- _TASK_
An exact copy of all the data is needed, with every picture left out.

━━━━━━━━

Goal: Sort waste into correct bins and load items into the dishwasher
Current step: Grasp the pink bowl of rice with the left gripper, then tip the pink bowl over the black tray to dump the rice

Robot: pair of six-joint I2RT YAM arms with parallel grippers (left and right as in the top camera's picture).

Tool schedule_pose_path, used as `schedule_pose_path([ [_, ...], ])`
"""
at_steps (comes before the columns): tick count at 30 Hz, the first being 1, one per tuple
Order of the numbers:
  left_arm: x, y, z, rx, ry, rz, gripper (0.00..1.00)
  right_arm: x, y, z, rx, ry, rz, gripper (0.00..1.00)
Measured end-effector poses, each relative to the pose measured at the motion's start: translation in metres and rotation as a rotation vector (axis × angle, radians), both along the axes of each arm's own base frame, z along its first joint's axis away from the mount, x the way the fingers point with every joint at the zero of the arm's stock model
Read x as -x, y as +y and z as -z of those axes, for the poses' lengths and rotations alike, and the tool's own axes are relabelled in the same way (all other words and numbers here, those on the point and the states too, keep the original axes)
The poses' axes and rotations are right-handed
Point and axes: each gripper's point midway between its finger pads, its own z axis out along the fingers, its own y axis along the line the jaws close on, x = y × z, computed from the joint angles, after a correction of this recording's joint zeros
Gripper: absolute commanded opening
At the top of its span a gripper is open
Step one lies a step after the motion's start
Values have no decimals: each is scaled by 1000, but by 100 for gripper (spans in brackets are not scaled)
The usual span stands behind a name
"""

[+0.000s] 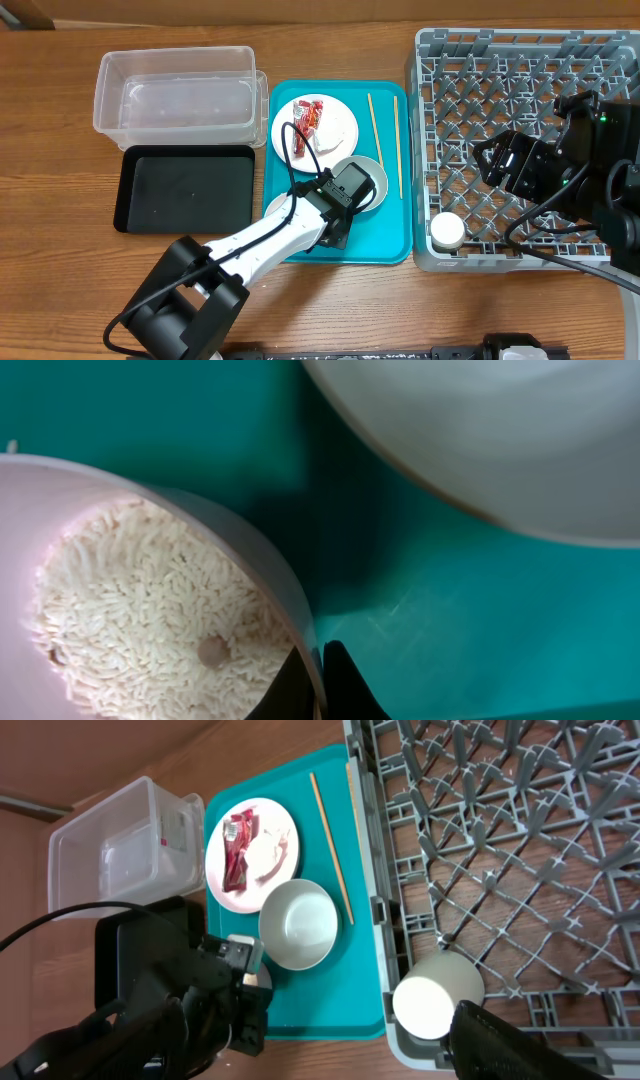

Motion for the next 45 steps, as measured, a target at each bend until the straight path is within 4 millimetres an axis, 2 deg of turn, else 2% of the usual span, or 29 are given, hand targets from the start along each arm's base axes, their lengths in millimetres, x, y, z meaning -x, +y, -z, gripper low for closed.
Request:
schedule_pose_path([
  [4,2,3,-4,-21,14,12,4,2,0,1,0,8,0,86],
  [8,5,5,-16,-35,38,11,4,4,0,3,0,19,0,86],
  [12,2,7,-43,-9,37,-9,4,4,0,3,0,21,0,86],
  [16,-11,10,-74,123,30,-78,4,4,0,3,0,21,0,86],
  [24,-40,64,-98,492,191,-311,4,4,0,3,1,21,0,86],
  [30,-68,108,-124,819,151,-356,4,4,0,3,0,21,0,86],
  [34,-70,123,-126,1042,150,-347,4,4,0,3,0,21,0,86],
  [39,-70,136,-108,1327,206,-393,4,4,0,3,0,21,0,86],
  [45,-77,139,-104,1534,212,-400,4,4,0,3,0,21,0,86],
])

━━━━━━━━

- _RESPONSE TO THE EXERCISE_
Goal: Sort waste into correct bins and load items into the dishwasher
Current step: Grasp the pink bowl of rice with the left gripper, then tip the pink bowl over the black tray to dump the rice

Robot: pair of six-joint I2RT YAM arms with parallel grippers (left and right as in the top camera's picture).

Tool schedule_pose_path, used as `schedule_pose_path([ [_, ...], ])`
"""
at_steps (comes before the columns): tick count at 30 Hz, the first being 1, one per tuple
Order of the numbers:
  left_arm: x, y, z, rx, ry, rz, gripper (0.00..1.00)
  right_arm: x, y, z, rx, ry, rz, gripper (0.00..1.00)
Measured end-effector poses, each relative to the pose measured at the motion's start: translation in metres and rotation as a rotation vector (axis × angle, radians), both along the axes of each arm's own base frame, z along its first joint's axis away from the mount, x the way the fingers point with every joint at the zero of the arm's stock model
Read x as -x, y as +y and z as -z of those axes, for the poses' lengths and rotations alike, and the tool's own axes are relabelled in the same way (all other words and numbers here, those on the point and the states too, keep the original axes)
The poses' axes and rotations are right-handed
Point and axes: each gripper's point midway between its finger pads, its own z axis out along the fingers, its own y axis along the line the jaws close on, x = y × z, computed from the joint angles, after a correction of this recording's joint zeros
Gripper: absolute commanded opening
At the top of its span a gripper is open
Step one lies a step after the motion's start
Values have no decimals: each is scaled by 1000, but by 100 for gripper (spans in brackets are not scaled)
The usual span stands behind a name
"""

[+0.000s] 

Motion for the next 45 steps, as measured, a target at each bend until the straight path is within 4 millimetres an axis, 2 deg of turn, else 2% of the usual span, or 29 are given, hand targets from the start along each arm's base axes, their lengths in millimetres, x, y, z meaning -x, +y, -z, gripper low for closed.
Request:
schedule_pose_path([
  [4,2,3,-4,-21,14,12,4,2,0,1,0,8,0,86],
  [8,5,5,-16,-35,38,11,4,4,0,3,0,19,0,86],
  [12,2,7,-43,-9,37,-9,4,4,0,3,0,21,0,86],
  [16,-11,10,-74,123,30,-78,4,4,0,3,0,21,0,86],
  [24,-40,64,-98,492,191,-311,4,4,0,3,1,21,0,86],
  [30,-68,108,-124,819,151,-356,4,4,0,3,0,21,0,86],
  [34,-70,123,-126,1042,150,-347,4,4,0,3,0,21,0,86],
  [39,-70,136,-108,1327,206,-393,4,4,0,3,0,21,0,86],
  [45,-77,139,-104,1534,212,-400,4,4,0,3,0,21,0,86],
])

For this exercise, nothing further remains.